Elles possèdent une histoire qui s’incarne dans la vie des territoires et de leurs
habitants. Cette histoire éclaire un des marqueurs forts de leur identité, à savoir
leur rôle de pionnières dans les transitions de la société. L’Association pour l’histoire
a pour objet de mener toute action et étude permettant de faire pleinement
rayonner cette histoire et d’en promouvoir la richesse auprès des Caisses d’Epargne
et de ses clients, des institutionnels, du grand public.
À DÉCOUVRIR
L’économie européenne en 100 citations
Ce texte est extrait du livre « L’économie européenne en 100 citations » de Cristina Peicuti et met en avant la contribution des Caisses d’Epargne à l’égalité financière entre les femmes et les hommes.
Égalité financière femme-homme
En 1898, dans Les Lois relatives à l’épargne de la femme mariée. Leur importance pour la protection de l’épouse dans les classes laborieuses, Albert Aftalion, docteur en droit vivant en France, se préoccupe du problème de la condition de l’épouse, « l’un des plus douloureux, et de ceux qui exigent la plus prompte solution ».
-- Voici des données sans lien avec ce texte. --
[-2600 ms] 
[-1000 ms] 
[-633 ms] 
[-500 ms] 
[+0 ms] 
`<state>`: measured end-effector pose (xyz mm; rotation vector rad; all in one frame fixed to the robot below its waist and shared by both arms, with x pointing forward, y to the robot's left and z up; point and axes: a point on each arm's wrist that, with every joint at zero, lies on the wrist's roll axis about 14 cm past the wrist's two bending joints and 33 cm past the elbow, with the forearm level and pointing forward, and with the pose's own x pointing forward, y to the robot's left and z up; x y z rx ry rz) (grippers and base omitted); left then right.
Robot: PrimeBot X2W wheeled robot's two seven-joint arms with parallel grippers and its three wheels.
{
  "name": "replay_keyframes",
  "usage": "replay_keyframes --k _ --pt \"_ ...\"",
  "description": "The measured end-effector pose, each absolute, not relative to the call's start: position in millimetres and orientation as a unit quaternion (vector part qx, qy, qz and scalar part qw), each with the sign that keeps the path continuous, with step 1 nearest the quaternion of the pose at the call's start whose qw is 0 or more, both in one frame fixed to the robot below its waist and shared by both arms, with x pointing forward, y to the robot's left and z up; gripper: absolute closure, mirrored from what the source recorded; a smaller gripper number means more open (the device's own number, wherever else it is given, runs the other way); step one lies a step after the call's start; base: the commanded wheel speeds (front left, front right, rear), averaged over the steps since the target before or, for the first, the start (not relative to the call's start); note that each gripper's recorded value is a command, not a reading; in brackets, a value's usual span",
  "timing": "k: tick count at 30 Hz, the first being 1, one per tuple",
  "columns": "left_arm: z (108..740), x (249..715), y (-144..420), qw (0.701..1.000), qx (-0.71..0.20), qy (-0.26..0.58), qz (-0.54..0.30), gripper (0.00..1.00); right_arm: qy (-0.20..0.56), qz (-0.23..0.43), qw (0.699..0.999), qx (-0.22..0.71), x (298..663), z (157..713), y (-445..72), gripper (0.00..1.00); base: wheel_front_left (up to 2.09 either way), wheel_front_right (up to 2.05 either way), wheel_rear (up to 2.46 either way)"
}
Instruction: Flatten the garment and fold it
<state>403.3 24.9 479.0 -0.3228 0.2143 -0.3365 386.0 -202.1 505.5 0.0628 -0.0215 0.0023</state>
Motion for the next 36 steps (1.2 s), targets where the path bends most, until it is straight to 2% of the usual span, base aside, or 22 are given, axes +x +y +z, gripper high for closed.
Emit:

Il attire l’attention sur la situation économique précaire de « l’épouse dans les classes populaires » et des enfants due à l’abus de la loi : « Publicistes et jurisconsultes s’accordent à déplorer la situation d’une femme soumise, sans protection efficace, aux pouvoirs étendus d’un mari, parfois indigne. Ses salaires, ses économies, indispensables pourtant à son entretien et à celui de ses enfants, sont légalement à la disposition du mari, seul juge de leur emploi, libre, s’il lui plaît, de les dissiper dans l’inconduite. De divers côtés on a cherché un remède contre les abus possibles de la part des maris. »
L’épargne des femmes
Dès 1881, les Caisses d’épargne créées en 1818 ont permis aux femmes de disposer de leur livret d’épargne sans l’aval de leur mari. Dans la préface de son livre Les Lois relatives à l’épargne de la femme mariée, Aftalion rend hommage aux caisses d’épargne qui sont allées plus loin que la loi ne l’exigeait dans son application : « Mais dans tous ces efforts faits pour améliorer le sort de l’épouse dans les classes populaires, on néglige injustement les tentatives déjà effectuées dans le même sens ; on oublie en particulier les lois récentes sur les Caisses d’Épargne, ou on n’en parle que dédaigneusement. Le secours qu’elles auraient apporté à la femme pauvre serait insignifiant ou illusoire. La faculté d’épargne qu’elles lui confèrent est une simple tolérance, que le mari est maître de faire cesser.
Il est vrai qu’à certains égards cette opinion est justifiée par le texte des lois sur les Caisses d’Épargne. »
Néanmoins, Aftalion fait remarquer que : « Mais les lois subissent souvent une transformation profonde, lorsqu’elles passent de la formule écrite à l’application concrète. Au contact des faits, les principes théoriques perdent leur netteté abstraite. Ils ne s’adaptent pas parfois à la réalité qu’en se dépouillant de leur rigueur ou de leur généralité primitives. Par suite des circonstances, sous l’empire de certaines nécessités, ou encore par leur combinaison avec d’autres principes juridiques, ils prennent un caractère tout différent de celui qu’on avait voulu leur attribuer, ils atteignent un but en vue duquel on ne les avait pas créés. Toute codification est impuissante à arrêter le développement secret et continu dans la législation d’un droit non écrit, d’un droit coutumier. »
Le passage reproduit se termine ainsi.